For the Garlic Herb Salmon:


2 salmon fillets (perfect for the best garlic herb salmon

dinner)


2 tbsp olive oil (rich base for an easy skillet meal)


3 cloves garlic, minced (flavor boost for healthy seafood

recipes)


1 tbsp fresh parsley, chopped (fresh herb finish)

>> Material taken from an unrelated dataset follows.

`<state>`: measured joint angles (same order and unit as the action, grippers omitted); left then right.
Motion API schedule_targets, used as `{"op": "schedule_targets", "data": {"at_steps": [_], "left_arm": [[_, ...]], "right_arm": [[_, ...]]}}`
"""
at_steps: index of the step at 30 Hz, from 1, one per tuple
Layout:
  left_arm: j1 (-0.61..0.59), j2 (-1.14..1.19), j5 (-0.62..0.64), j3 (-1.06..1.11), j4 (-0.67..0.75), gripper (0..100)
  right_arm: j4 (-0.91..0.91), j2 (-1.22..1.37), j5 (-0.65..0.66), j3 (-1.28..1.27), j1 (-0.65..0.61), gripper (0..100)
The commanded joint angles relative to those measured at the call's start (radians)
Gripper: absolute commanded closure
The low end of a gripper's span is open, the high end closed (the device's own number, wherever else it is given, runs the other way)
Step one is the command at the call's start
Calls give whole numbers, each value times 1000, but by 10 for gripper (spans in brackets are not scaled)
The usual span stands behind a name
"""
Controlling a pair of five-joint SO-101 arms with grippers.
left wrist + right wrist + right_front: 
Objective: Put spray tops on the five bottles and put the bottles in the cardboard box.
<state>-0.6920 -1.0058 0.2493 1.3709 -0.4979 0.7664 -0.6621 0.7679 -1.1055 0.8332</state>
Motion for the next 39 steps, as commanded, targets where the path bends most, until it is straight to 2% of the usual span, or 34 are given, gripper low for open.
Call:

1 tsp lemon juice (bright citrus touch)


Salt and black pepper to taste


For the Rice:


1 cup jasmine rice (light base for a balanced dinner)


2 cups water or broth (extra flavor for easy rice recipes)


1 tsp olive oil


Pinch of salt


For the Green Veggie Medley:


1 cup asparagus spears (fresh healthy side)


1 zucchini, sliced (light veggie addition)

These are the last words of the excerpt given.